Choosing the Best Route: Comparative Optimization of Wheat Transformation Methods for Improving Yield by Targeting TaARE1-D with CRISPR/Cas9

Wheat (Triticum aestivum L.) is one of the most important crops worldwide, supplying a major share of calories and protein for the global population. Incorporating gene editing into breeding programs is critical to improve yield and stress tolerance, yet wheat remains difficult to transform and regenerate efficiently. These bottlenecks limit the full application of CRISPR/Cas9 for improvement yield in wheat. To address this, transformation parameters were optimized for three methods: immature embryo transformation, callus transformation, and injection-based in planta transformation.
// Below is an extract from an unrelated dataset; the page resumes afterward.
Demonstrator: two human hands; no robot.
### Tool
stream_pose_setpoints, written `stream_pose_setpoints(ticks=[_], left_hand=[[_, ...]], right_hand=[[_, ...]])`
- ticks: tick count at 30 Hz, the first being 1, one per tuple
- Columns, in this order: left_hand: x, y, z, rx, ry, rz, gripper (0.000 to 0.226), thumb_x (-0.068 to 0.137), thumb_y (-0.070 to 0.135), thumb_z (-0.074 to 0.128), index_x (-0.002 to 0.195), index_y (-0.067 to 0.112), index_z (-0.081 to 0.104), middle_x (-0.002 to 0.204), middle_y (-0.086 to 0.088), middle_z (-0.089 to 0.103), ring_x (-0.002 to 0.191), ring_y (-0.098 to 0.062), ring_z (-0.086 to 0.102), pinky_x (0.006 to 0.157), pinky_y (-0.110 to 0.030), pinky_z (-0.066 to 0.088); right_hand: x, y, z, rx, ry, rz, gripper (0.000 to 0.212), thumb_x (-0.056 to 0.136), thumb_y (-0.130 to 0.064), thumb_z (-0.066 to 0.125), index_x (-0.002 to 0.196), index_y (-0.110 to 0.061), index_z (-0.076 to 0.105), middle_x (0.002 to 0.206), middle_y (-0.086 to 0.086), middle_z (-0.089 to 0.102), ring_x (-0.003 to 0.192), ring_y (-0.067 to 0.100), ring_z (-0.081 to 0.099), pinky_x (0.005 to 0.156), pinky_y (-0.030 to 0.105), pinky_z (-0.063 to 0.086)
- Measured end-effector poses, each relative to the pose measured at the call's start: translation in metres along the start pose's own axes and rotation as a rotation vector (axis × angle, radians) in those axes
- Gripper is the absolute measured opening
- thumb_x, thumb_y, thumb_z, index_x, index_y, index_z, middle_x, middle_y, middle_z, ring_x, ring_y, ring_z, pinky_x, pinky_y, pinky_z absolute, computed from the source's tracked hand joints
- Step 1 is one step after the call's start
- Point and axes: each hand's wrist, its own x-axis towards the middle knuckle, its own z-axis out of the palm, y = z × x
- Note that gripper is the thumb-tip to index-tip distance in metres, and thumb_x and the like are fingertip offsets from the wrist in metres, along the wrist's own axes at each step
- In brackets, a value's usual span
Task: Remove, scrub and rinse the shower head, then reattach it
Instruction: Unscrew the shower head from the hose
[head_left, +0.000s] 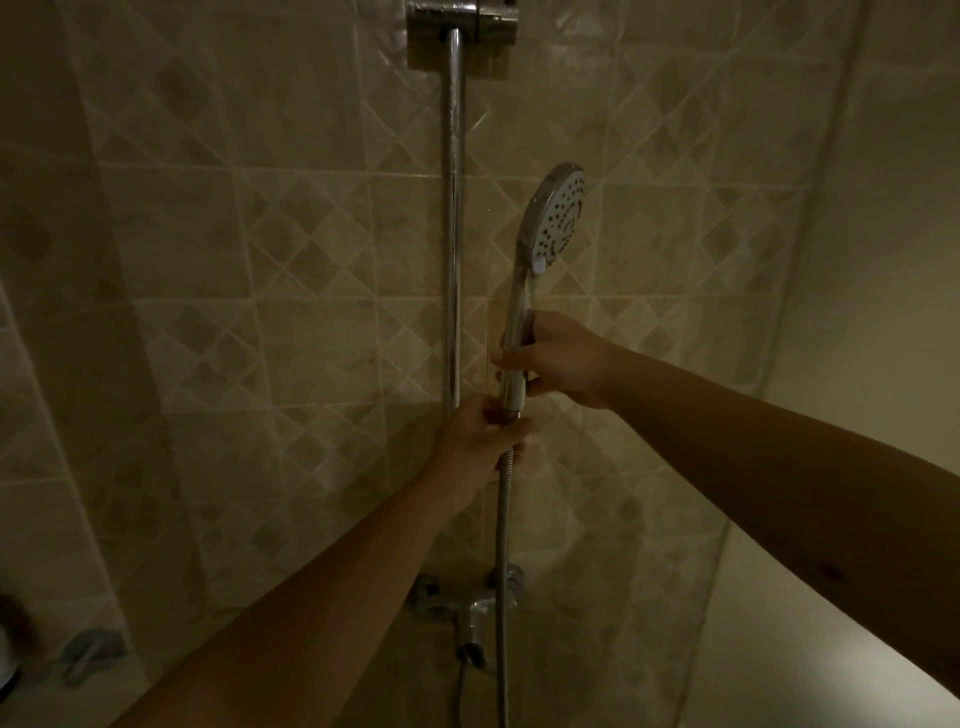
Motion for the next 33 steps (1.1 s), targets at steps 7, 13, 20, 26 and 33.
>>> stream_pose_setpoints(ticks=[7, 13, 20, 26, 33], left_hand=[[-0.001, -0.009, -0.01, -0.22, -0.161, -0.085, 0.02, 0.077, 0.036, 0.071, 0.093, 0.026, 0.077, 0.09, 0.001, 0.074, 0.08, -0.013, 0.067, 0.068, -0.027, 0.054], [-0.008, -0.009, 0.006, -0.026, -0.007, 0.015, 0.036, 0.065, 0.035, 0.08, 0.093, 0.02, 0.062, 0.072, 0.008, 0.066, 0.067, -0.01, 0.06, 0.061, -0.026, 0.049], [-0.015, -0.015, -0.009, -0.238, -0.187, -0.068, 0.032, 0.081, 0.046, 0.072, 0.107, 0.028, 0.071, 0.099, -0.004, 0.073, 0.076, -0.018, 0.067, 0.068, -0.032, 0.055], [-0.018, -0.018, 0.0, -0.002, 0.012, 0.084, 0.02, 0.073, 0.034, 0.078, 0.087, 0.035, 0.063, 0.069, 0.008, 0.058, 0.055, -0.008, 0.051, 0.053, -0.025, 0.044], [-0.02, -0.018, -0.008, -0.204, -0.162, -0.041, 0.025, 0.084, 0.04, 0.065, 0.103, 0.024, 0.068, 0.079, 0.004, 0.065, 0.061, -0.007, 0.054, 0.056, -0.022, 0.047]], right_hand=[[-0.005, 0.002, -0.003, 0.031, -0.023, 0.004, 0.029, 0.088, -0.012, 0.068, 0.112, -0.001, 0.057, 0.104, 0.014, 0.067, 0.098, 0.023, 0.07, 0.086, 0.046, 0.058], [-0.008, 0.006, 0.003, 0.034, -0.033, -0.011, 0.025, 0.088, -0.013, 0.068, 0.108, -0.002, 0.059, 0.102, 0.013, 0.067, 0.098, 0.024, 0.068, 0.083, 0.042, 0.059], [-0.01, 0.003, 0.003, 0.07, -0.057, -0.038, 0.014, 0.088, -0.01, 0.067, 0.099, -0.009, 0.059, 0.096, 0.009, 0.066, 0.099, 0.025, 0.069, 0.084, 0.045, 0.058], [-0.007, 0.007, 0.007, 0.085, -0.04, -0.044, 0.018, 0.088, -0.01, 0.067, 0.102, -0.007, 0.057, 0.094, 0.008, 0.067, 0.096, 0.023, 0.07, 0.085, 0.045, 0.058], [-0.005, 0.01, 0.004, 0.085, -0.055, -0.058, 0.013, 0.088, -0.012, 0.068, 0.097, -0.011, 0.059, 0.091, 0.005, 0.068, 0.099, 0.026, 0.069, 0.087, 0.047, 0.057]])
Systematic optimization of Agrobacterium strain, bacterial density, acetosyringone concentration, and incubation conditions resulted in substantially improved transformation success. Efficiencies of 66.84% for immature embryos, 55.44% for callus, and 33.33% for in planta transformation were achieved, representing more than tenfold increase compared with previously reported rate of ∼3%. A key innovation was the shortening of the callus induction stage for immature embryos, reducing the time required for plant regeneration by approximately one month while maintaining high transformation efficiency. The protocols were validated through CRISPR/Cas9-mediated knockout of TaARE1-D, a negative regulator of nitrogen uptake and yield. Generated mutants exhibited increased grain number, spike length, grain length, and thousand-grain weight, as well as the characteristic stay-green phenotype associated with loss of TaARE1-D function. The optimized protocols provide robust platforms to accelerate gene-editing in wheat to increase yield and stress-tolerance.